In fact, it already has. Stewart graduated in 2009 with an honors degree in history, with a self-designed concentration in Caribbean Studies. He was an ESPN First-Team Academic All-District honoree in 2009, and is an academic all-district selection again this year. Additionally, the National Football Foundation chose him as a National Scholar-Athlete — a designation that comes with an $18,000 scholarship and puts him in the running for the William V. Campbell Trophy, which honors the best scholar-athlete in the country.
Fifth-year senior Barry Gallup, Jr., also an academic all-district selection, said the two joke about one day starting a business together.
“We’re supposed to keep it a secret but he and I are talking about going into business sometime,” Gallup said. “I’ll run the business side and he’ll handle the legal part. He’s obviously an unbelievable kid, and a kid that everyone should look up to.”
The name of the business would reference their size difference — Gallup is listed at 5-foot-11 and 190 pounds — but the two have yet to discuss what it would do.
“Make money somehow,” Gallup said.
But aside from jokes, Stewart tries to keep his football and law school lives separate as much as possible.
“I’ve evolved this rule that I don’t study Friday or Saturday,” he said. “That’s time strictly devoted for football, for final preparations for the game. So I take a hiatus from that Friday after I leave the law school to that Sunday.
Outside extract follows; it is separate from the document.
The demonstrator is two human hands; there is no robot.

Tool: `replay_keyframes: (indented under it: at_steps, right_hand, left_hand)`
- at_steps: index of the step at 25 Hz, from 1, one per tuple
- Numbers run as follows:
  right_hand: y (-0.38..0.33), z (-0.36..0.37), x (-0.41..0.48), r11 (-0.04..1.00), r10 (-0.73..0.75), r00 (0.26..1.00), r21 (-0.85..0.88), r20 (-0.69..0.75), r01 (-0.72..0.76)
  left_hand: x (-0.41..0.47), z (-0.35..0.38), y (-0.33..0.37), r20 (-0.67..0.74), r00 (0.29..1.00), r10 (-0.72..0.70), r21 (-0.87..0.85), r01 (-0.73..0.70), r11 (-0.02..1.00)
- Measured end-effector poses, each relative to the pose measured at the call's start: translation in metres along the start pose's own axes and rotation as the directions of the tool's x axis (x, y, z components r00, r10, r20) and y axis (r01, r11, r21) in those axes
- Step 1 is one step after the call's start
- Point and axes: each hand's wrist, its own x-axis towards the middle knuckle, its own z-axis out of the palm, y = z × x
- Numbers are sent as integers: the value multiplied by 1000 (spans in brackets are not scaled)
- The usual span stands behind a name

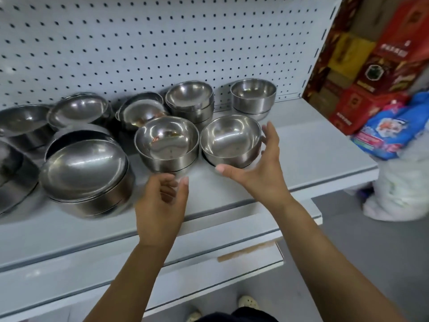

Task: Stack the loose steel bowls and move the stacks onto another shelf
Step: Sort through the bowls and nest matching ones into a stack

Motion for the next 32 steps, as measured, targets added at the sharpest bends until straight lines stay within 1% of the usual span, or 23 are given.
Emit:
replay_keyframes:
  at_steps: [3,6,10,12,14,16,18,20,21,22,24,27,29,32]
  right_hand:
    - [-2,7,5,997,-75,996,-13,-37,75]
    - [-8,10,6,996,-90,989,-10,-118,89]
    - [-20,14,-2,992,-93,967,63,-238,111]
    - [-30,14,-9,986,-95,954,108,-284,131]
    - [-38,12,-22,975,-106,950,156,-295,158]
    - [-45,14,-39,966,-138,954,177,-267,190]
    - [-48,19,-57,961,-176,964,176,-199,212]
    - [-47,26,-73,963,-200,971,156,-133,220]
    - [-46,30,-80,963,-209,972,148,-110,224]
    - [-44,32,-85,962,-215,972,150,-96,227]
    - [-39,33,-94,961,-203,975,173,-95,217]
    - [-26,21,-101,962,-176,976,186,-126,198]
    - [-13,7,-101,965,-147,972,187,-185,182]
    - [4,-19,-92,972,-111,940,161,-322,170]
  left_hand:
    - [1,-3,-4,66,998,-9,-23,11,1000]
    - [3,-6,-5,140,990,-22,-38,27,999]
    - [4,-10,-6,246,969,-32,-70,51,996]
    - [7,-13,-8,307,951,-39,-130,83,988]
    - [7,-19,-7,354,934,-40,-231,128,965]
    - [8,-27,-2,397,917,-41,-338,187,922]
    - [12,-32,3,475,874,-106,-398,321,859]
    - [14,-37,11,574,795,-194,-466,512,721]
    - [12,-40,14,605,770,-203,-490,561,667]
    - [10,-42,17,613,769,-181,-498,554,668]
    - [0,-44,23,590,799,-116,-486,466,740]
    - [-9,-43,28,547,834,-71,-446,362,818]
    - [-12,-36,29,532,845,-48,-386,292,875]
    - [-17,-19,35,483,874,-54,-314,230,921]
It’s better to have 100 percent focus on football for 48 hours.”
That much of a break could leave him at a disadvantage, so he has to work even harder after each game weekend.
“Sunday and Monday, the days when we don’t have as much going on here, I really have to buckle down and study and catch up,” he said. “So I’m kind of playing catch up the whole time, but that works way better than bringing it on the road, trying to figure out complex ideas on a bus or on a plane. That’s not smart.”
And while Stewart carried a 3.536 grade point average as an undergrad, including a 3.834 in his final semester, he won’t have any idea about his law school grades until the end of the semester.
“[There are] no midterms. We have take-home practice exams, and the whole grade is based on a test at the end of the semester,” he said. “One four-hour test basically determines your whole grade.”
After graduation, Stewart took a year of graduate classes, including a few law classes, before deciding to apply to law school. In spring 2009, while enrolled in a torts class and one other special studies law course, he took the LSAT.
“Anyone who’s in law school would tell you, unless they’re a genius, that that test [is terrible],” he said. “It’s one of the toughest tests I’ve ever taken.”
During the admissions process, he was asked about his next step, and he answered honestly: Football would come before law school.
“Law school is a great career, you can always come back to it,” he said. “The pro aspect, you really can’t come back to it.”
With nearly one year of law school done, Stewart will focus on his goal of getting to the NFL — after this season is over.
“Right now I’m going to focus on ending the season in a good way,” he said. “… I want to be here as long as possible as a Notre Dame football player.”
However, he made sure his intention of leaving school to go to the pros would not hurt his law school application.
“I made it very obvious that it’s my goal to come back here and finish,” he said. “Law school is only three years and I kind of have a year under my belt anyway. So it’s not that big of a deal to come back and spend two more years to get a degree. That’s not bad at all. I’ve been in school for like 10 years straight, even summers, so a break will be needed.
“And I’ll have a chance to focus on football.”